Revocation of the 2016 will

  1. Despite the familiar notion which associates a testator’s will with a particular document, in fact the “will of a testator” is the aggregate of his or her testamentary intentions, as expressed in valid wills or codicils. In Douglas-Menzies v Umphelby [1908] AC 224, an appeal from the Supreme Court of New South Wales, it was said at 233:

Whether a man leaves one testamentary writing or several testamentary writings, it is the aggregate or the net result that constitutes his will, or, in other words, the expression of his testamentary wishes. The law, on a man’s death, finds out what are the instruments which express his last will. If some extant writing be revoked, or is inconsistent with a later testamentary writing, it is discarded. But all that survive this scrutiny form parts of the ultimate will or effective expression of his wishes about his estate. In this sense it is inaccurate to speak of a man leaving two wills; he does leave, and can leave, but one will.

  1. Does the handwritten document revoke the 2016 will, or do the two together constitute the deceased’s will?

  2. Section 11 provides that a will or any part of a will may be revoked “but only” in one of the six means thereafter specified, one of which (s 11(1)(c)) is by a “later will”. Section 3 defines a will to include a codicil and “any other testamentary disposition”. A document which forms part of a deceased’s will because the Court is so satisfied under s 8(2)(a) is amply within the term “will”, either directly as a consequence of s 8, or if necessary by relying on the definition in s 3. In either event, it follows that the handwritten document, which I am satisfied the deceased intended to form her will, is capable of revoking her 2016 will.

  1. The handwritten document contains no revocation clause. The plaintiff drew my attention to what, arguably, was a divergence in the authorities as to the way in which a later testamentary disposition would by implication revoke an earlier one, drawing upon what had been said by Austin J in Payten v Perpetual Trustee Company Ltd [2005] NSWSC 345 at [100]:

The approach of the older cases was that there would be no inconsistency unless the two sets of dispositions were incapable of standing together, and where they were, the later dispositions revoked the former only to the extent of the inconsistency: Re Day (1907) 7 SR (NSW) 484; In the Will of Cullen, supra; Re Buckley [1952] VLR 17; Chichester v Quatrefages [1895] P 186; Re Hawksley [1934] Ch 384. But the more modern approach seems to be that the issue is one of construing the testator’s intention, so that a later instrument may be held completely to supersede an earlier, although the two are not entirely inconsistent, if the court can discern that this was the testator’s intention (s 18A; In the Will of Page [1969] 1 NSWR 471; Aoun v Clark [2000] NSWSC 274), and oral and extrinsic evidence is admissible for this purpose (In the Estate of Brian [1974] 2 NSWLR 231; Re Fairhurst [1976] 1 NZLR 51; see K Mason and LG Handler, Wills, Probate and Administration Service, New South Wales (looseleaf, Butterworths) at [1065.6]).

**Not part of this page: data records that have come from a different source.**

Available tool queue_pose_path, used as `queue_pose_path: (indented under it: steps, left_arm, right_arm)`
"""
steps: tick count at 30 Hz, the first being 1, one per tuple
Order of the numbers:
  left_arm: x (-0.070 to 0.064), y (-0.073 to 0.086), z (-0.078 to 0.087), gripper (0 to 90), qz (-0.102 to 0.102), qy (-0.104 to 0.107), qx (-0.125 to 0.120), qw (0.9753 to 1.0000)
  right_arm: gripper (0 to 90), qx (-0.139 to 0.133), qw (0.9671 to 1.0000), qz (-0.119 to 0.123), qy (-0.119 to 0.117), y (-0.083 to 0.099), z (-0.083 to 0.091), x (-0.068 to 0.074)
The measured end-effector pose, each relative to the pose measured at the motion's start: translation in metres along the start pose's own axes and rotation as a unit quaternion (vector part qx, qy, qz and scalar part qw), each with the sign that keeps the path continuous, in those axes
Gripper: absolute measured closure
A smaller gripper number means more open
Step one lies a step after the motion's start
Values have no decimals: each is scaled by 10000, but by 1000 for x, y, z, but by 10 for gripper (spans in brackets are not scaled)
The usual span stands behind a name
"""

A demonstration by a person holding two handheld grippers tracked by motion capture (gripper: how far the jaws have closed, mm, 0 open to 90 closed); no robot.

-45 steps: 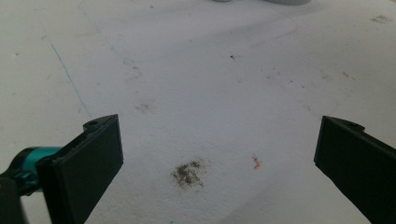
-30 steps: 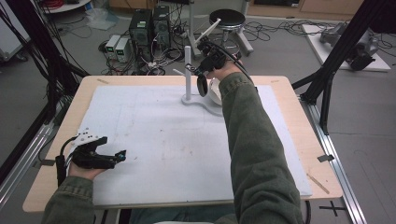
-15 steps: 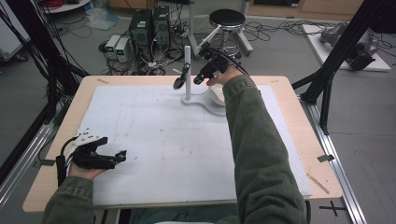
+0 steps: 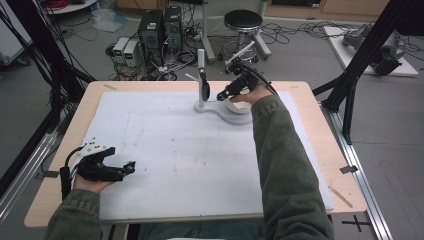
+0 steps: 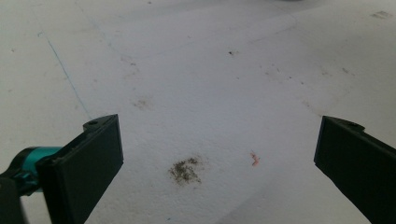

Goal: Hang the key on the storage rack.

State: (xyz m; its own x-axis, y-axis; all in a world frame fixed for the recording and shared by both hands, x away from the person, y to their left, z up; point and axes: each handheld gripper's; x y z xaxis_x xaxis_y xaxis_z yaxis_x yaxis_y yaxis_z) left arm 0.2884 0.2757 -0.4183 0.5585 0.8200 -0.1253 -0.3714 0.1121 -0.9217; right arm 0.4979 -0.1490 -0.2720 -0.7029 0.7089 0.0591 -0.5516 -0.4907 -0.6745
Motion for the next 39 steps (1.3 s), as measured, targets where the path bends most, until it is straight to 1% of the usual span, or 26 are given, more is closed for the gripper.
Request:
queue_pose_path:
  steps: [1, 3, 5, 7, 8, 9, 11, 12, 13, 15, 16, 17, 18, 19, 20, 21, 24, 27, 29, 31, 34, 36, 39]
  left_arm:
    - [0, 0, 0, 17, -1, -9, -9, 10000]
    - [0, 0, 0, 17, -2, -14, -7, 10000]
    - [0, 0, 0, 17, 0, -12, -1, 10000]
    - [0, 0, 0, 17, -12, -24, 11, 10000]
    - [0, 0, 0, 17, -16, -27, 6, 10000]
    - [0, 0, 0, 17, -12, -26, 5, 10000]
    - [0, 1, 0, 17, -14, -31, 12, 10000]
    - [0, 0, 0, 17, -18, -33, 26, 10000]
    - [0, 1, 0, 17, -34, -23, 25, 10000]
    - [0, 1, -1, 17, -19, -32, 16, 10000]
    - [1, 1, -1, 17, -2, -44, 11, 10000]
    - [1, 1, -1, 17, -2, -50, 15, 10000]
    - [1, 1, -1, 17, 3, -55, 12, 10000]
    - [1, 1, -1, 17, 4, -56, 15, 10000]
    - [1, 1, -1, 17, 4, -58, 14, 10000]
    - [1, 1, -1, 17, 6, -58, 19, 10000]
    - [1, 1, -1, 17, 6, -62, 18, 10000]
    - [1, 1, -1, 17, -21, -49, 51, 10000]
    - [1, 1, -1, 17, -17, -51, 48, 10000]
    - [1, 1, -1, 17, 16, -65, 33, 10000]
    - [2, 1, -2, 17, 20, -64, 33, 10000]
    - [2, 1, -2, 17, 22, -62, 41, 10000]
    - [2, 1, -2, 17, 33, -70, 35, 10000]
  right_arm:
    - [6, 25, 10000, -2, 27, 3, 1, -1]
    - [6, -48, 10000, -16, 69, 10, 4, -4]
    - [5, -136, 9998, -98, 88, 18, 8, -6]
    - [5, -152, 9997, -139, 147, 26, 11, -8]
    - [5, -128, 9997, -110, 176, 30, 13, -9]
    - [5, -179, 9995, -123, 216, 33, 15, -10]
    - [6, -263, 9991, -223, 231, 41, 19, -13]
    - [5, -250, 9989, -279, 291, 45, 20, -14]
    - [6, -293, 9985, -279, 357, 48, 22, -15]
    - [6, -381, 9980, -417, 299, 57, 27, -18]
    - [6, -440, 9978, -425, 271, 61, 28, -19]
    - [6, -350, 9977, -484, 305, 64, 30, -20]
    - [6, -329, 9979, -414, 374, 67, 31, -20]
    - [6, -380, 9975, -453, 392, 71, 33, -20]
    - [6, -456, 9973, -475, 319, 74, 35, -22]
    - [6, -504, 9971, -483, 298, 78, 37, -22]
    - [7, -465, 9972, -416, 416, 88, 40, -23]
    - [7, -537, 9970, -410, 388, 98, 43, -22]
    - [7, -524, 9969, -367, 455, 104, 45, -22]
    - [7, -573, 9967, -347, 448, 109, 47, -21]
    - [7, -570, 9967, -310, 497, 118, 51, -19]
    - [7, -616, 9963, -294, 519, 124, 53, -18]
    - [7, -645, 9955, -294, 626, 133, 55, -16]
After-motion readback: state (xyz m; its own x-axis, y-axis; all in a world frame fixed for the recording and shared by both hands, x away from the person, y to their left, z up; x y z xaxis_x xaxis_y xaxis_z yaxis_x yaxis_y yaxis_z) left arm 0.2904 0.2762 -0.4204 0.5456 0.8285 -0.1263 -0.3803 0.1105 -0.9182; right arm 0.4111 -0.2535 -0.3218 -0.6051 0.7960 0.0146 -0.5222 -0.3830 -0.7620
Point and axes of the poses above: each handheld gripper's, and its own axes: z roughly backward along the jaws, y roughly out of its underside, x roughly to its left, and after that the axes turned 9 degrees about -x, right-handed
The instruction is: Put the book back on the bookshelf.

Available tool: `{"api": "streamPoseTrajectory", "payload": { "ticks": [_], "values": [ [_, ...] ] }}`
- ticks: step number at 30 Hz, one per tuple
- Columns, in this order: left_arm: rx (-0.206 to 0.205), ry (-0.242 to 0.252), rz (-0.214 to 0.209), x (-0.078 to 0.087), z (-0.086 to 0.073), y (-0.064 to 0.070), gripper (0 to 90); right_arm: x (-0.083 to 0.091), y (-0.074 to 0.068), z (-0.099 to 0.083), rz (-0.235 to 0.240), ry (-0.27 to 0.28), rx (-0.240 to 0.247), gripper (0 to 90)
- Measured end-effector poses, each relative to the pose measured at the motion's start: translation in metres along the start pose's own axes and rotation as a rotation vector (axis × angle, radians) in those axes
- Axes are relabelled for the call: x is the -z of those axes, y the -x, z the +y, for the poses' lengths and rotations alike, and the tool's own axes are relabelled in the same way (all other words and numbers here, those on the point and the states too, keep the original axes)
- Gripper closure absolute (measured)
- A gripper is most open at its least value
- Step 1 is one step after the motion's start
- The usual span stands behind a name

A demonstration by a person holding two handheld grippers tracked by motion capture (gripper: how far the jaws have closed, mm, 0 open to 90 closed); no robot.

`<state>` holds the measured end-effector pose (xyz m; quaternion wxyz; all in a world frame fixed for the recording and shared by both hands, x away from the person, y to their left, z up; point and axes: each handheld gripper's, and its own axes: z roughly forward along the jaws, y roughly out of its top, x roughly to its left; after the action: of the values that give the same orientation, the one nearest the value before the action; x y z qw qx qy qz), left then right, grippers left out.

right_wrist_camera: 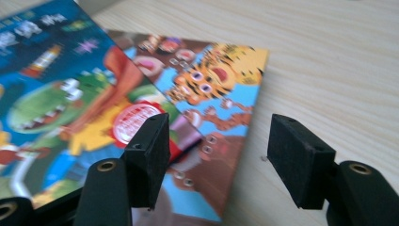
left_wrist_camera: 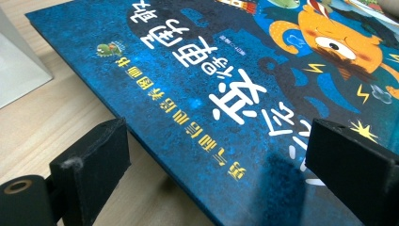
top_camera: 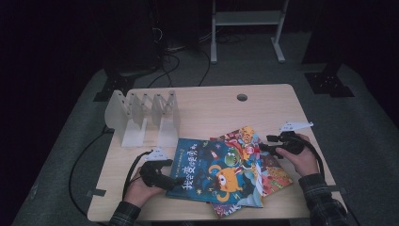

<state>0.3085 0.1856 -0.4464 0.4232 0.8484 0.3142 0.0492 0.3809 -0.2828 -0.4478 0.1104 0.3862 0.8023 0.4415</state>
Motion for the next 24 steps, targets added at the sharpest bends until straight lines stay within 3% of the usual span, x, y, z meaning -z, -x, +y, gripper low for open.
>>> {"api": "streamPoseTrajectory", "payload": {
  "ticks": [4, 11, 24],
  "values": [
    [0.027, 0.035, 0.015, 0.008, -0.003, -0.002, 5.9, 0.001, -0.009, 0.001, 0.03, 0.025, -0.008, 36.2],
    [0.057, 0.043, 0.062, 0.019, -0.013, -0.008, 2.0, -0.015, -0.019, 0.001, 0.037, -0.015, 0.017, 34.2],
    [0.068, 0.038, 0.082, 0.019, -0.017, -0.012, 0.0, -0.022, -0.026, 0.001, 0.058, -0.049, 0.034, 32.3]
  ]
}}
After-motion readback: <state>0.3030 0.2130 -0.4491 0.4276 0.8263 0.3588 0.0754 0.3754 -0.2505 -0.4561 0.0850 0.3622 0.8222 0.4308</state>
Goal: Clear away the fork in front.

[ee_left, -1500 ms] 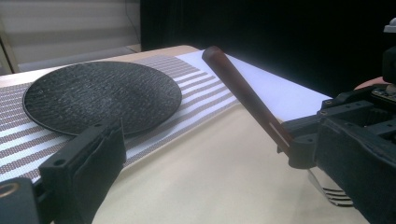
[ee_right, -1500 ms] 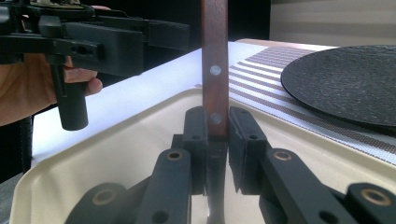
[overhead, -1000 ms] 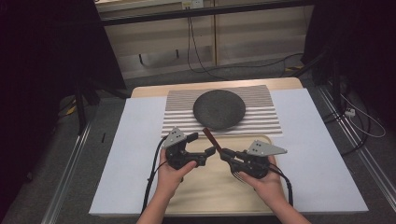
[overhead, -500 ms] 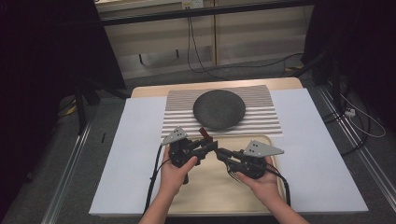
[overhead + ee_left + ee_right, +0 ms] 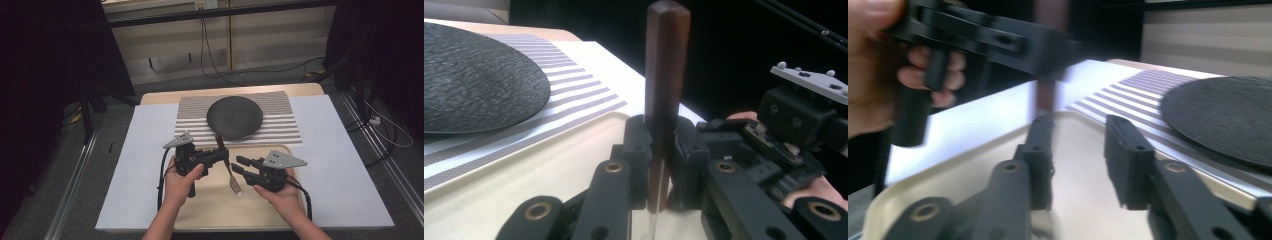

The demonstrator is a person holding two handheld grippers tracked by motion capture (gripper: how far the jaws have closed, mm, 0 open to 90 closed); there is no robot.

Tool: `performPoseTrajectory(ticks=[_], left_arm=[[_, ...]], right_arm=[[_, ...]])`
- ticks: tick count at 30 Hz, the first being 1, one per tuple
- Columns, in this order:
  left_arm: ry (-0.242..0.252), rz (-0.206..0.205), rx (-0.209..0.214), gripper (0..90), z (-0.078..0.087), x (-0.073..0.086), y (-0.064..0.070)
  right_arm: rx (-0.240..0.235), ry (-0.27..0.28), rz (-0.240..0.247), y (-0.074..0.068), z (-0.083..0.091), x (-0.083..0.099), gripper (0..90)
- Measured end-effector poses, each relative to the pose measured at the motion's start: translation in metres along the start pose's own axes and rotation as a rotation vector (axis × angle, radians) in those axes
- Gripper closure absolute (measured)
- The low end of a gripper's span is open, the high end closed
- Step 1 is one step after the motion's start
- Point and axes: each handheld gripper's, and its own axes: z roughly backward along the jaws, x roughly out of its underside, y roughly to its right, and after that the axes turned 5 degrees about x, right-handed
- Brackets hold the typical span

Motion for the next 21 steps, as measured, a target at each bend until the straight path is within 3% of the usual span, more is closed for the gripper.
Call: performPoseTrajectory(ticks=[3,10,21], left_arm=[[-0.002,-0.009,-0.021,79.7,0.010,-0.002,-0.003],[-0.011,0.001,-0.035,80.5,0.024,-0.003,-0.005],[-0.064,0.021,-0.027,80.7,0.034,-0.003,-0.007]], right_arm=[[0.017,-0.009,-0.025,0.008,0.005,0.001,57.5],[0.076,-0.023,-0.010,0.024,0.014,0.005,46.2],[0.091,-0.035,0.003,0.027,0.019,0.007,34.5]])
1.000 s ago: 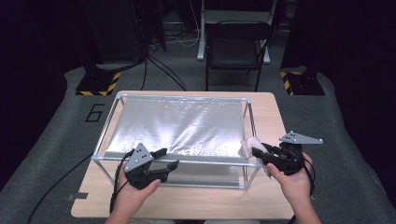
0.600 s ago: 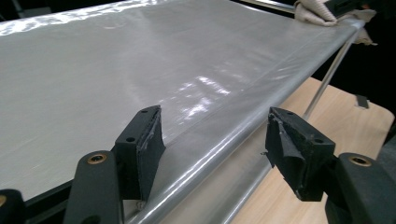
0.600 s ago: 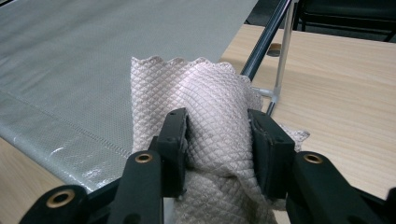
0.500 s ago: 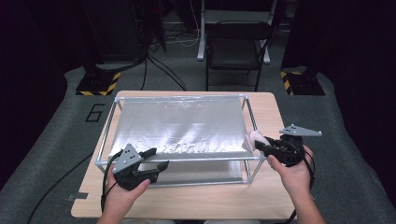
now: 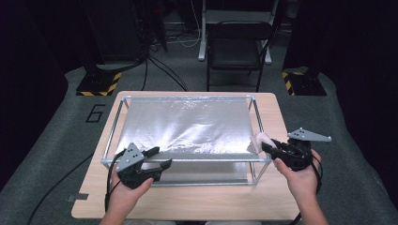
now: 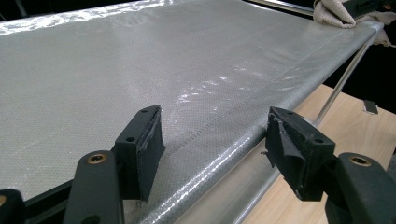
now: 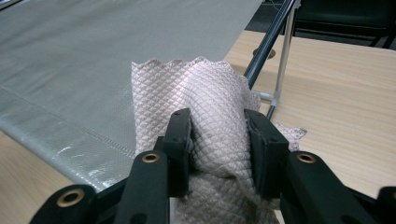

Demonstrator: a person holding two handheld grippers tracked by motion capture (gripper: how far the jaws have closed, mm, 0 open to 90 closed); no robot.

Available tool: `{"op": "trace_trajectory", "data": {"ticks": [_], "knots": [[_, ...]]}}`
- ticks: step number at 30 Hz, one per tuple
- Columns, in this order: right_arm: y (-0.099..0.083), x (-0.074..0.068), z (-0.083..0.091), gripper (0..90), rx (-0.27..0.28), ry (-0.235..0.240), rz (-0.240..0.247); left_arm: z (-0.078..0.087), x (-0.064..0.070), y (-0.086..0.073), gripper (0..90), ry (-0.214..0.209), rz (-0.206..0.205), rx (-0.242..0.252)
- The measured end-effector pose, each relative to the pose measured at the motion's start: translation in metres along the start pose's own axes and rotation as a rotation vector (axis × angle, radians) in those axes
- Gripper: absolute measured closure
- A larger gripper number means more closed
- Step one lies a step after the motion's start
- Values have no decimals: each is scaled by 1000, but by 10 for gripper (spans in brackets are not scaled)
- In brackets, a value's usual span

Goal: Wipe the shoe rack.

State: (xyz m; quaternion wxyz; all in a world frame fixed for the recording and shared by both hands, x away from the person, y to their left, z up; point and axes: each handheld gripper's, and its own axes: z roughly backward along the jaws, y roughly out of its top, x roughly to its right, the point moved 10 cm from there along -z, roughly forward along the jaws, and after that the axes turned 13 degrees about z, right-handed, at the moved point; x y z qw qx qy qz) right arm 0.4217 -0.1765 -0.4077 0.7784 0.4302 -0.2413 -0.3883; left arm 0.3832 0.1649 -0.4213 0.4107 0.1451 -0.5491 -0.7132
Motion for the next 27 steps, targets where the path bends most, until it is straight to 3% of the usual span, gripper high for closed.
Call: {"op": "trace_trajectory", "data": {"ticks": [8, 17, 27], "knots": [[-2, -6, 16, 679, 33, 27, -6, 0, 0, -1, 371, -5, 4, 2], [-18, -15, 42, 675, 102, 63, -30, -1, 0, -1, 371, -7, 6, -2], [-34, -22, 43, 652, 103, 71, -32, -1, 0, -1, 372, -7, 5, -5]]}}
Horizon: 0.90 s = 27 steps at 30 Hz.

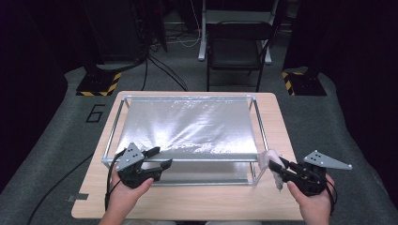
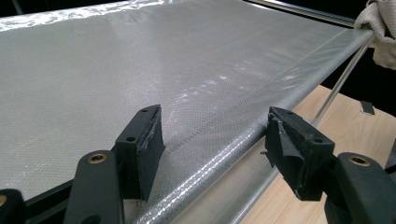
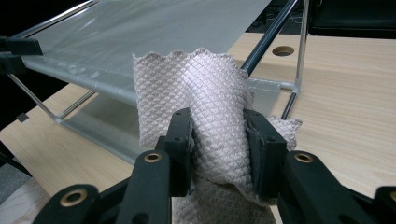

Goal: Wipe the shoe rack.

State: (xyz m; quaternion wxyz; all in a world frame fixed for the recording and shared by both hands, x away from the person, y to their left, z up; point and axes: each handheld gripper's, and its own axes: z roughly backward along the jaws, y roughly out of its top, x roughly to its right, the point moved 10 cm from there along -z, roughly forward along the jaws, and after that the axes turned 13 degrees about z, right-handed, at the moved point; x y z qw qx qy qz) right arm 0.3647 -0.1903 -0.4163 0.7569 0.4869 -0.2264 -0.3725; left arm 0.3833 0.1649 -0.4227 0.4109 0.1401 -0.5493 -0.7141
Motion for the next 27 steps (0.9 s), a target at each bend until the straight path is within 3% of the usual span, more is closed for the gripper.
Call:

  1. The defendant made no written or oral submissions on the issue of revocation, confining itself to the anterior question of whether the handwritten document satisfied s 8. In those circumstances, it is inappropriate for these reasons to address such divergence as there is in the authorities unless that is necessary to resolve the case. It is not necessary. As I see it, there is an overwhelming inconsistency in respect of virtually every aspect of the 2016 will, save for the appointment of Mr and Ms Brown as executors. Nothing turns on that, because each formally renounced in March 2024.

  2. Under the 2016 will, ten nominated charities each received 10% of the residuary estate. Under the handwritten will, there is no residuary legatee, but the plaintiff is to receive “all my goods, safe contents and money”, and the estate includes only personal property, principally money. (Even if the estate included land, s 42(1) of the Succession Act 2006 would appear to have the effect of treating the gift of all personal property to the plaintiff as a gift of all real and personal property.) On any view of the test for revocation, the disposition of the residuary estate under the handwritten document is irreconcilable with the disposition of the residuary estate under the 2016 document.

  3. Under the 2016 will, the ten nominated charities were to receive gifts totalling $72,000. Under the handwritten will, organisations with very similar names were to receive much smaller specific bequests: “Animal Welfare” was to receive $4,000, as opposed to $30,000 but on condition that the money was to be used for the proper welfare and maintenance of her dog “Margot” and any other pet which the deceased had at the time of her death. Monica’s Doggie Rescue was to receive $4,000 under the handwritten will, but $15,000 under the 2016 will. “PETA” was to receive $2,000 under the handwritten will, but PETA Australia was to receive $4,000 under the 2016 will. And so on. These gifts cannot stand together. Further, the references in the handwritten document to the possibility that there may not be enough money for the various charities are inconsistent with an intention that the earlier gifts of $72,000 are to remain. I would conclude, in accordance with the reasoning of Sholl J in Re Buckley [1952] VLR 107 at 116, that the latter revokes the former:

But the identity of the beneficiaries and the amounts in the codicils, the proximity of the dates, the identity of the text, save for the insertion of the condition, the fact that both codicils refer to the “will” as the “last will dated the 14th day of February 1936” (which in the case of the first codicil clearly must refer to the will proper, and to that alone), the fact that the same solicitor witnessed both codicils, and the prima facie unlikelihood that, especially within so short a period, any testator or his draftsman would make such a codicil as the second codicil is, if he intended the first codicil still to operate and the benefits, of both to be cumulative, and if he did not intend the second to replace the first, all convince my mind that the confirmation and republication of the “said will” was a confirmation and republication of the will of 1936 only, and therefore a revocation by implication of the first codicil.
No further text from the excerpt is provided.